## WORK ORDER
Retype, word for word, only the lines from the one with "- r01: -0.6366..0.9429" through the last line of the data below.

------------------------------------

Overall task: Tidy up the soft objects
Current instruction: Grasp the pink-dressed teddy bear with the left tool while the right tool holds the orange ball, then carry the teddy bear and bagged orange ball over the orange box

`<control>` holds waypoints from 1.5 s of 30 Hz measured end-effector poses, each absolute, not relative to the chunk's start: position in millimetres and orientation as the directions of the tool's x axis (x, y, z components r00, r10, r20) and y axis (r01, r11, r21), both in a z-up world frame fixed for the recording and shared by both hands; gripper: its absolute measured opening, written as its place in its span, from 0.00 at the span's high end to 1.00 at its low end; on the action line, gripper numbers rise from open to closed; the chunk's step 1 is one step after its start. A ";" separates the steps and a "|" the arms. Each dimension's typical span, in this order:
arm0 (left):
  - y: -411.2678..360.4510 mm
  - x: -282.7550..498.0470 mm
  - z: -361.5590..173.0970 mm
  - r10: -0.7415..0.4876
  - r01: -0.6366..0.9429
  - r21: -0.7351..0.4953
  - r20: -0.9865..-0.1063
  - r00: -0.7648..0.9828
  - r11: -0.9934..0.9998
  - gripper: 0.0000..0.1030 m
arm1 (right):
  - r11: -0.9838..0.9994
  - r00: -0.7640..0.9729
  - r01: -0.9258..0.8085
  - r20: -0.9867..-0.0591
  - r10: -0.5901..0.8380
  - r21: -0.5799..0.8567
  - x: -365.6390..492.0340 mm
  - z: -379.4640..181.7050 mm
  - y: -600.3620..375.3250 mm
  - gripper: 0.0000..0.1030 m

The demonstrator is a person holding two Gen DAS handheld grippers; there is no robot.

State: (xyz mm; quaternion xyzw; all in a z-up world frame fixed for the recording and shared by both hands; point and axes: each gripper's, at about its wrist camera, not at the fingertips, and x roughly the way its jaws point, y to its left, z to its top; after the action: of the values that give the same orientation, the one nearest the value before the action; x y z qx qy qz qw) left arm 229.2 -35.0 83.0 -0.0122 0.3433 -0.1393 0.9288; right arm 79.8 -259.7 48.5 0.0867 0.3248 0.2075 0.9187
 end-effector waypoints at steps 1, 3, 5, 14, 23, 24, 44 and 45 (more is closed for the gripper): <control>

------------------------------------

## OUTPUT
  - r01: -0.6366..0.9429
  - r21: -0.7351..0.4953
  - r20: -0.9865..-0.1063
  - r00: -0.7648..0.9828
  - r11: -0.9934..0.9998
  - gripper: 0.0000..0.1030 m
arm1 (right):
  - r11: -0.9838..0.9994
  - r00: -0.7640..0.9729
  - r01: -0.9258..0.8085
  - r20: -0.9867..-0.0591
  - r10: -0.5901..0.8380
  - r21: -0.5799..0.8567
  - x: -365.6390..492.0340 mm
  - z: -379.4640..181.7050 mm
  - y: -600.3620..375.3250 mm
  - gripper: 0.0000..0.1030 m

The demonstrator is a person holding two Gen DAS handheld grippers; there is no robot.

State: (xyz mm; quaternion xyzw; all in a z-up world frame fixed for the recording and shared by both hands; point and axes: each gripper's, at about its wrist camera, not at the fingertips, and x roughly the way its jaws point, y to its left, z to its top; after the action: of the values that give the same orientation, the one nearest the value before the action; x y z qx qy qz qw) left arm 229.2 -35.0 83.0 -0.0122 0.3433 -0.1393 0.9288; right arm 79.8 -259.7 48.5 0.0867 0.3248 0.2075 0.9187
 end-effector waypoints at steps 1, 3, 5, 14, 23, 24, 44 and 45 (more is closed for the gripper): <control>

Nothing further remains in this exercise.